Here is something that always bugged me about the way Bayes’ Theorem is taught (esp. from the perspective of inferential statistics).

I usually see Bayes’ Theorem stated as: \[ P(A|B) = \frac{P(B|A)P(A)}{P(B)}. \] This is correct, but not indicative of anything. Let’s replace the letters with something more speaking, like \(M\) for Model instead of \(A\), and \(D\) for Data instead of \(B\): \[ P(M|D) = \frac{P(D|M)P(M)}{P(D)}. \] That is already somewhat better: We usually want to see how likely a certain model is given an observation. The right hand side to me implies a certain chunking:

  • Compute \( P(D|M)P(M) \),
  • then divide it by \(P(D)\).

When I read this, I’m drawn towards this mental model that is essentially about joint probabilities:


  • I imagine a diagram where \(M\) and \(D\) are regions, and
  • the term \(P(D|M)\) is computed as a ratio of areas, \(\frac{P(M \cap D)}{P(M)}\).

Yes, this is correct. But I find it neither helpful nor does it model how I use the theorem. Even the mental gymnastics required to make intuitive sense of \(D \cap M\) seem wasteful.

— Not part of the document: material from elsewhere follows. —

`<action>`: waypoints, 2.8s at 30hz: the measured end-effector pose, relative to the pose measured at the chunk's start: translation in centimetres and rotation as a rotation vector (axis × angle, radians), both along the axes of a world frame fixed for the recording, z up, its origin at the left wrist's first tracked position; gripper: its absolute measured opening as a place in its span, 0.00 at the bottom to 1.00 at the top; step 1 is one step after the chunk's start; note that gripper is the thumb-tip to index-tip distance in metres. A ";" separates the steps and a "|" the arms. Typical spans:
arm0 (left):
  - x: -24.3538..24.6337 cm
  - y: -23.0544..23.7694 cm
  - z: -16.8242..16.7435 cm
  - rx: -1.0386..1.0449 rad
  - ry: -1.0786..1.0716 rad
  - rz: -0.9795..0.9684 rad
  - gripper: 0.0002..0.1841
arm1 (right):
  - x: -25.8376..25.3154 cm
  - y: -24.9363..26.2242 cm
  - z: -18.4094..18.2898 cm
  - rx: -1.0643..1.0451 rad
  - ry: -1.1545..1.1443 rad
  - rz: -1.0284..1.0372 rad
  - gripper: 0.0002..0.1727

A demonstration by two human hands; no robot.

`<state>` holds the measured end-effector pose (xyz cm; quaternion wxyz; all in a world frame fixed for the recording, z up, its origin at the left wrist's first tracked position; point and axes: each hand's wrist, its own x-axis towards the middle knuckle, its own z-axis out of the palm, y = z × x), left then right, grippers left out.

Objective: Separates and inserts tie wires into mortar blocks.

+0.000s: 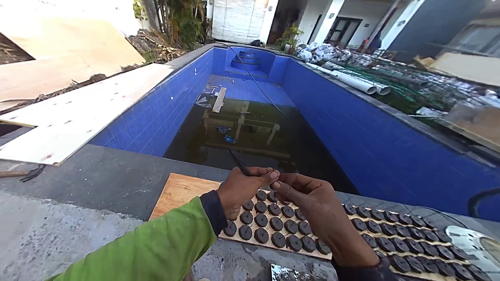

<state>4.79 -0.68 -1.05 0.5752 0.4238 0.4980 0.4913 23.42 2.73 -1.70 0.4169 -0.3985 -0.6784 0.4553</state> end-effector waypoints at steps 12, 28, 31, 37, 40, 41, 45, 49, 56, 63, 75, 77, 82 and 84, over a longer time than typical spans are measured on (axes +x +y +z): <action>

I prefer to write Bayes’ Theorem like this:

\[ P(M|D) = P(M) \frac{P(D|M)}{P(D)}. \]

This still is the same mathematical statement but it emphasises another perspective by grouping the terms differently:

  • We group \(\frac{P(D|M)}{P(D)}\) together, which tells us how much more likely the data is assuming this model \(M\) compared to \(D\)’s base-rate \(P(D)\) (i.e. the average probability across all models).
  • This is saying that the posterior is the prior times how much more likely the data is using this model vs. what we’d expect on average.

I find that in software engineering and programming plenty of time is spent discussing form and how to choose the proper ‘abstraction’ for a concept, how to make it elegant, etc. but I can only recall a single instance where I had a heated discussion about how a proof or theorem should be written down.

The proper presentation depends on the context of usage: For inferential statistics, I find this simple reformulation orders of magnitude more useful. For an introductory course in probability theory, maybe not so much? Unfortunately, people will often take the introductory course first and then find that the follow-up course asks them to simply import the contents of that course into the new context.